[RFC] VMCI: Silence memcpy() run-time false positive warning

Message ID 20240101130828.3666251-1-harshit.m.mogalapalli@oracle.com
State New
Headers
Series [RFC] VMCI: Silence memcpy() run-time false positive warning |

Commit Message

Harshit Mogalapalli Jan. 1, 2024, 1:08 p.m. UTC
  Syzkaller hit 'WARNING in dg_dispatch_as_host' bug.

memcpy: detected field-spanning write (size 56) of single field "&dg_info->msg"
at drivers/misc/vmw_vmci/vmci_datagram.c:237 (size 24)

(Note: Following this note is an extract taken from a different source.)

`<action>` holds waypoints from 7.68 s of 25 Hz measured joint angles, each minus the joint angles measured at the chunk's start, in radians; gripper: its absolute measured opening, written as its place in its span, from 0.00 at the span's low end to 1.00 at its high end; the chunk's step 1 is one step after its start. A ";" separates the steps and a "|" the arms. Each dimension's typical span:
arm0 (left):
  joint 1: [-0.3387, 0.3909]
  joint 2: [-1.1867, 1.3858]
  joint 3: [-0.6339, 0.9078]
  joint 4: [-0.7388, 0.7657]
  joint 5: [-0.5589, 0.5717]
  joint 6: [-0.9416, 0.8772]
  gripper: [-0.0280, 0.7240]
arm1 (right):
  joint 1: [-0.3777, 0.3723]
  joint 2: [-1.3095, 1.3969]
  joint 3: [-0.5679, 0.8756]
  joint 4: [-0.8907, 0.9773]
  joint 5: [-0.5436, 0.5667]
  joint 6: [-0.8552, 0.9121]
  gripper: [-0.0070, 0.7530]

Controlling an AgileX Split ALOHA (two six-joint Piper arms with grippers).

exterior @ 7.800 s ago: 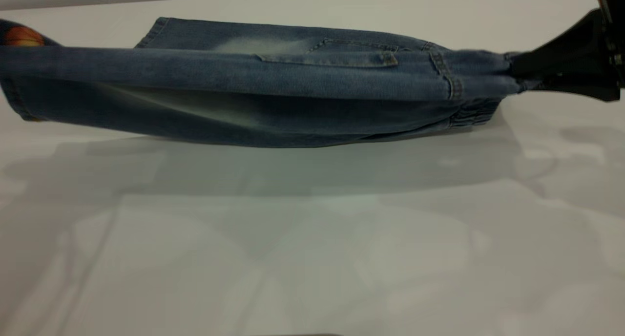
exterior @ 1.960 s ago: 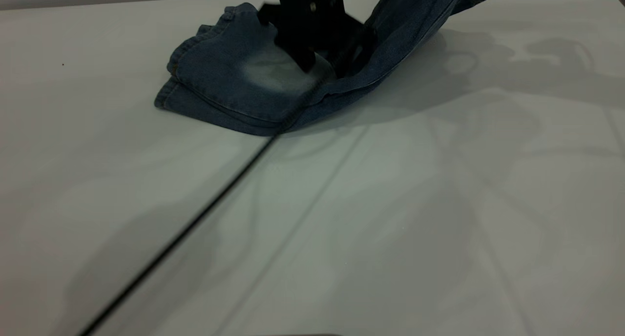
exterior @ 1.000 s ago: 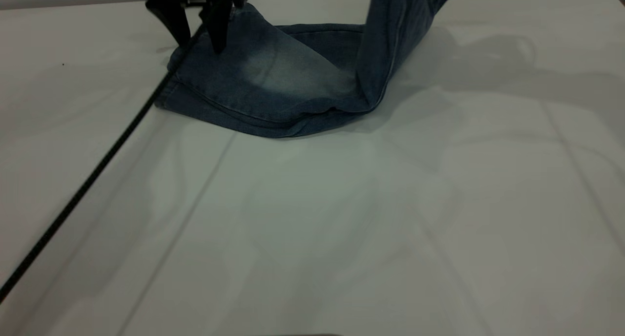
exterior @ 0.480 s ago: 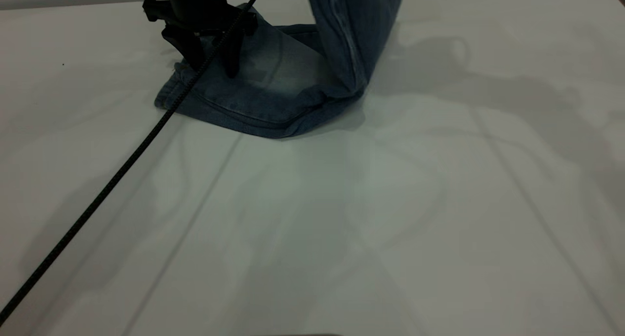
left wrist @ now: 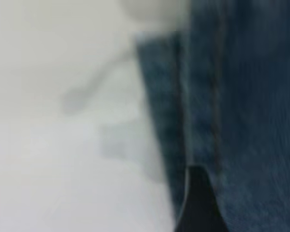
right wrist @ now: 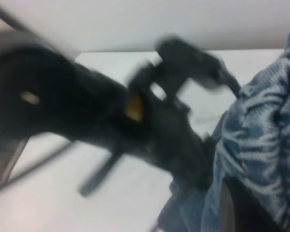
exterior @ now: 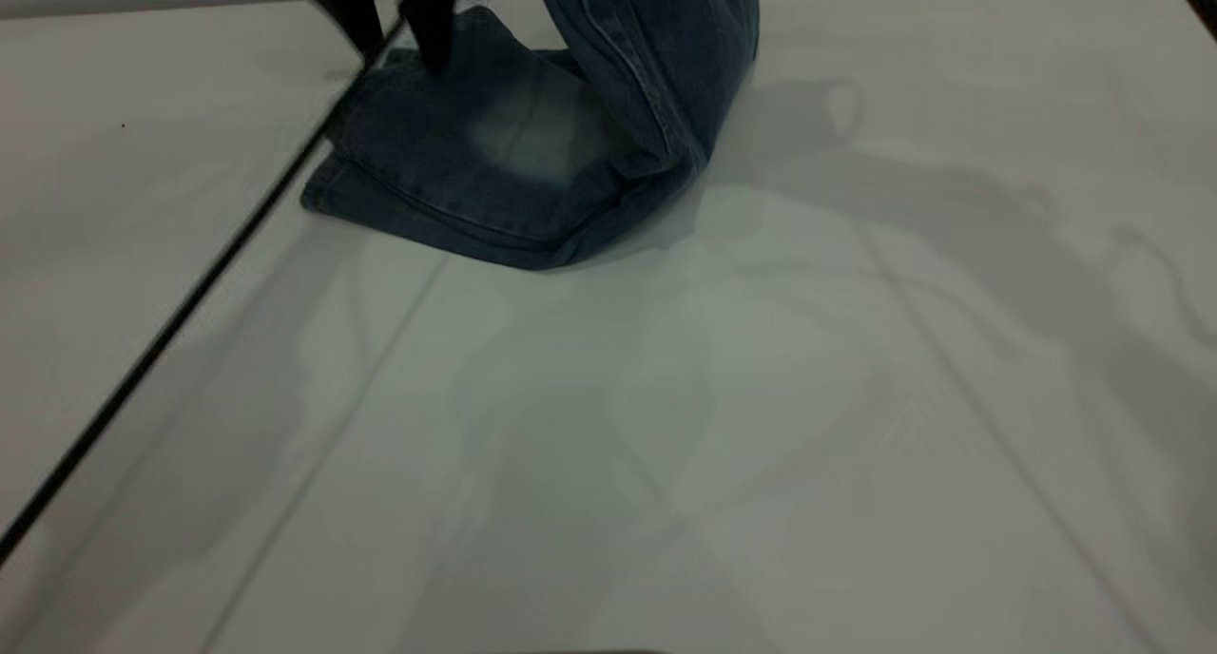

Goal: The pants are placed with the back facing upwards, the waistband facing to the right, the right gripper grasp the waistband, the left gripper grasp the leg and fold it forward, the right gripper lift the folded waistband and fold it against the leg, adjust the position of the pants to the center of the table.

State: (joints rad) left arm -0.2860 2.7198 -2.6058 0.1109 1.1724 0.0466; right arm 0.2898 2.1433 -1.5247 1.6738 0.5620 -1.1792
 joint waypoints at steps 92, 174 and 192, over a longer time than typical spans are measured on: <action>-0.211 0.090 0.055 -0.207 0.000 -0.002 0.64 | -0.262 0.308 -0.535 -1.274 0.542 1.004 0.79; -0.223 -2.301 1.881 -0.021 0.000 -0.059 0.64 | -0.273 -1.977 0.884 -1.463 0.708 1.111 0.78; -0.223 -2.366 2.082 -0.025 -0.006 -0.059 0.64 | -0.273 -2.086 1.050 -1.536 0.579 1.075 0.78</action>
State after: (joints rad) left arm -0.5091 0.3536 -0.5237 0.0855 1.1663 -0.0126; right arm 0.0171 0.0572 -0.4748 0.1373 1.1410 -0.1042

WARNING: CPU: 0 PID: 1555 at drivers/misc/vmw_vmci/vmci_datagram.c:237
dg_dispatch_as_host+0x88e/0xa60 drivers/misc/vmw_vmci/vmci_datagram.c:237

Some code commentry, based on my understanding:

544 #define VMCI_DG_SIZE(_dg) (VMCI_DG_HEADERSIZE + (size_t)(_dg)->payload_size)
/// This is 24 + payload_size

memcpy(&dg_info->msg, dg, dg_size);
	Destination = dg_info->msg ---> this is a 24 byte
					structure(struct vmci_datagram)
	Source = dg --> this is a 24 byte structure (struct vmci_datagram)
	Size = dg_size = 24 + payload_size


{payload_size = 56-24 =32} -- Syzkaller managed to set payload_size to 32.

 35 struct delayed_datagram_info {
 36         struct datagram_entry *entry;
 37         struct work_struct work;
 38         bool in_dg_host_queue;
 39         /* msg and msg_payload must be together. */
 40         struct vmci_datagram msg;
 41         u8 msg_payload[];
 42 };

So those extra bytes of payload are copied into msg_payload[], so there
is no bug, but a run time warning is seen while fuzzing with Syzkaller.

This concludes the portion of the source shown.